How do we create security and trust in our common infrastructure?
Sea Traffic Management (STM) aims at creating a safer, more efficient and environmentally friendly maritime sector. While introducing new functionalities by STM services, such as ship-to-ship route exchange, we also need to consider cyber security risks. Such security-related questions include, for example, how to ensure the service user is allowed to use the service. Or how to ensure that messages or data have been received by the intended receiver… and nobody else!

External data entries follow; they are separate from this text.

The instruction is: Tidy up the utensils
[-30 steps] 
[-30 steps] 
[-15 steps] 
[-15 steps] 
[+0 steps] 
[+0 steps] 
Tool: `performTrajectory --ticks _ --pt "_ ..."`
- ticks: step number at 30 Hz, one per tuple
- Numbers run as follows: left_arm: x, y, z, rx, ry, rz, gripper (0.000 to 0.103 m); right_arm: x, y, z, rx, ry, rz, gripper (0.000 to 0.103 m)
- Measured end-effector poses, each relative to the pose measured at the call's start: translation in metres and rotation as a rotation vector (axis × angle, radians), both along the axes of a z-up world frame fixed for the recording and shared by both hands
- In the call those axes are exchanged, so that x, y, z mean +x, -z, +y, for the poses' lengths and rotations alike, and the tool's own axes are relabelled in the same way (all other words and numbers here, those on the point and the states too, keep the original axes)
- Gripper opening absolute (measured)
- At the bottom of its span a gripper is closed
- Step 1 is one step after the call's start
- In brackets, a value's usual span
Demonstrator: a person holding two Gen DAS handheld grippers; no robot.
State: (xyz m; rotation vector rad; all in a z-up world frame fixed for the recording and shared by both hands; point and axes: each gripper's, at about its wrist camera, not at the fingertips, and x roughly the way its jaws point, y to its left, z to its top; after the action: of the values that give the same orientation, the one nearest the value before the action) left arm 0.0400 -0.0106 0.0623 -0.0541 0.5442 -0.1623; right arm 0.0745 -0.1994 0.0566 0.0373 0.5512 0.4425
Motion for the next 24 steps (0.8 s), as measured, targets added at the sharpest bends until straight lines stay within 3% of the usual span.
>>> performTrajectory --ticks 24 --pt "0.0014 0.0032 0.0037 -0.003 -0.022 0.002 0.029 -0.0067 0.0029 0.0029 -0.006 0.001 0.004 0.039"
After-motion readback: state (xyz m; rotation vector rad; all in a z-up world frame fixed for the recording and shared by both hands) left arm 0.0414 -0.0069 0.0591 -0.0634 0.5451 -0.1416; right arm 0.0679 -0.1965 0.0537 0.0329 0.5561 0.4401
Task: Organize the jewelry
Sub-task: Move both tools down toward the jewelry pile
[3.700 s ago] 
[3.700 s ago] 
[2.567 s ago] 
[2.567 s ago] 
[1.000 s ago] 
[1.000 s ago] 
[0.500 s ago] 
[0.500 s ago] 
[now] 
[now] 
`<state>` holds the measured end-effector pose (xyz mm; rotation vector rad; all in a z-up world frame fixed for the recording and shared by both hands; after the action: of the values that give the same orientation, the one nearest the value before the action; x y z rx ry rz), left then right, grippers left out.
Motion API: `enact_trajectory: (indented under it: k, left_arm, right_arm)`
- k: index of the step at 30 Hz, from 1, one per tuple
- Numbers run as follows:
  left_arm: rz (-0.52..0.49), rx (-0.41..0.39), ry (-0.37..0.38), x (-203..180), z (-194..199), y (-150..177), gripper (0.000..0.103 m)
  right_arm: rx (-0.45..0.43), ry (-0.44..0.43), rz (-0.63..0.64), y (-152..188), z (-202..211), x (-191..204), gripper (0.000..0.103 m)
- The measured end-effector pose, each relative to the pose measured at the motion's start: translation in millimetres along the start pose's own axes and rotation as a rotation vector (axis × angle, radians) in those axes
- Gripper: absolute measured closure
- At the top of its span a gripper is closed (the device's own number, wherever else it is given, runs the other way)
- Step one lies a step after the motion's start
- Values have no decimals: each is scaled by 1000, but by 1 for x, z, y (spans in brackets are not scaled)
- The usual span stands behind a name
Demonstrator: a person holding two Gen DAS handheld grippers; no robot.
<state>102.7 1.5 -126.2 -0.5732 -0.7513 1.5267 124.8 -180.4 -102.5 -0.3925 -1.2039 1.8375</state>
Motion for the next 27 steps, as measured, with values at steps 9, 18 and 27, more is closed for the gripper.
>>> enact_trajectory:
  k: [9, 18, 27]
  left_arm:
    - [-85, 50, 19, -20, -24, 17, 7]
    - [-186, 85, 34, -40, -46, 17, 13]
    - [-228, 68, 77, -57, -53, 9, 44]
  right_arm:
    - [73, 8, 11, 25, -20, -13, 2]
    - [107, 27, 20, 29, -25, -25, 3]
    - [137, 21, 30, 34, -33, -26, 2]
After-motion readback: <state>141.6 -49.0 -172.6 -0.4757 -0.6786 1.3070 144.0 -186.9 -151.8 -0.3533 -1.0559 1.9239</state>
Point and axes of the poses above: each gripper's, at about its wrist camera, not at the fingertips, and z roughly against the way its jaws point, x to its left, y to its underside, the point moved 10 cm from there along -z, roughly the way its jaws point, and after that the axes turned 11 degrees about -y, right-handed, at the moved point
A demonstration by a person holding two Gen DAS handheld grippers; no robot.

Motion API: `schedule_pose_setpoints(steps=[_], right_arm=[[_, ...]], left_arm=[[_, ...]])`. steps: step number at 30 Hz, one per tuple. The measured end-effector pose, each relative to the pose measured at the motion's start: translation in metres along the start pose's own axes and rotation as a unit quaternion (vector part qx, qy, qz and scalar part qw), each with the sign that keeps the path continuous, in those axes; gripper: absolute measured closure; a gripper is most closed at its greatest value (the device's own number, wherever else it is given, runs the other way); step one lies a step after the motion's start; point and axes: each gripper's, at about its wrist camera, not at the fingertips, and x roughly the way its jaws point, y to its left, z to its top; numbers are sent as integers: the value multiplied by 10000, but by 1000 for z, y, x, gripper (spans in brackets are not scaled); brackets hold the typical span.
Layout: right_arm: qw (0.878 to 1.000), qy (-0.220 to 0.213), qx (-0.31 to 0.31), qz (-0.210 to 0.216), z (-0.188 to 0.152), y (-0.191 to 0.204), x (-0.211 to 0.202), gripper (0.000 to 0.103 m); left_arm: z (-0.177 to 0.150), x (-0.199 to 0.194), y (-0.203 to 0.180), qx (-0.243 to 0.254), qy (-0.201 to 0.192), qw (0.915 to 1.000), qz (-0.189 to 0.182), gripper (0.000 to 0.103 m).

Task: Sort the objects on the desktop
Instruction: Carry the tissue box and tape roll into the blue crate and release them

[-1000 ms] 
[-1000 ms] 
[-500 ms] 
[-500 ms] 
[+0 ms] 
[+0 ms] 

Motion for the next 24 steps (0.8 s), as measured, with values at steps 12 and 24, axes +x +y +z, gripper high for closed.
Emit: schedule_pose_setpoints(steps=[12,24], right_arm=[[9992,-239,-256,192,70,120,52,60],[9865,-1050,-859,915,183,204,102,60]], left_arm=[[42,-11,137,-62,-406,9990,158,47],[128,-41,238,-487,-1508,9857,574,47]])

Throughout the maritime sector, we note a shift from paper or voice-based communication to digital-automated information exchange. In line with this digitalization process, authorities, such as IMO, have responded by issuing recommendations regarding cyber security on various levels. These include IMO´s recent guidelines on high-level maritime cyber risk management or the guidelines on cyber security on board ships from BIMCO, CLIA, ICS, INTERCARGO and INTERTANKO. Furthermore, ISO/IEC 27001 requirements regarding, for example, information security management systems and EU law relating to information security require consideration.
The common digital infrastructure SeaSWIM – including the MCP (Maritime Connectivity Platform) – is a communications framework that enables efficient, secure, reliable and seamless electronic information exchange among all authorised maritime stakeholders. The MCP framework is currently under development in a collaborative venture among different projects – STM validation project (EU), EfficienSea2 (EU) and the SMART Navigation project (Korea). As a partner in the EfficienSea2 project, IALA is participating in efforts to refine MCP in order to assess its potential as the generic communications framework for e-Navigation at large.
In line with this, various initiatives – led by different partners – are in progress to ensure common infrastructure security. A study named Robust Registers, is looking at cyber security for the STM infrastructure and more generally at various mechanisms to distribute central/shared resources. Dr. Anders Dalén, who is involved in the development of the infrastructure and in Robust Registers, outlines that security requirements have to be included in the design from the start, which is why the Robust Registers project studies different architectural archetypes to evaluate their potential strengths and weaknesses in terms of semantic interoperability, cyber security and business support. Another study focusing on MCP security is planned by the SMART Navigation project, led by KRISO/Korea.
Essential aspects of security, such as authentication mechanisms, certificates or encryption were also discussed during the STM Work Camp in September 2017, together with experts from Frequentis AG, the Danish Maritime Authority and CIMNE, working on the MCP and SeaSWIM. A mapping of EU legislation was brought forward by the project partner University of Southampton. Together, these initiatives aim to outline the approach to achieving a trustworthy and resilient common maritime infrastructure.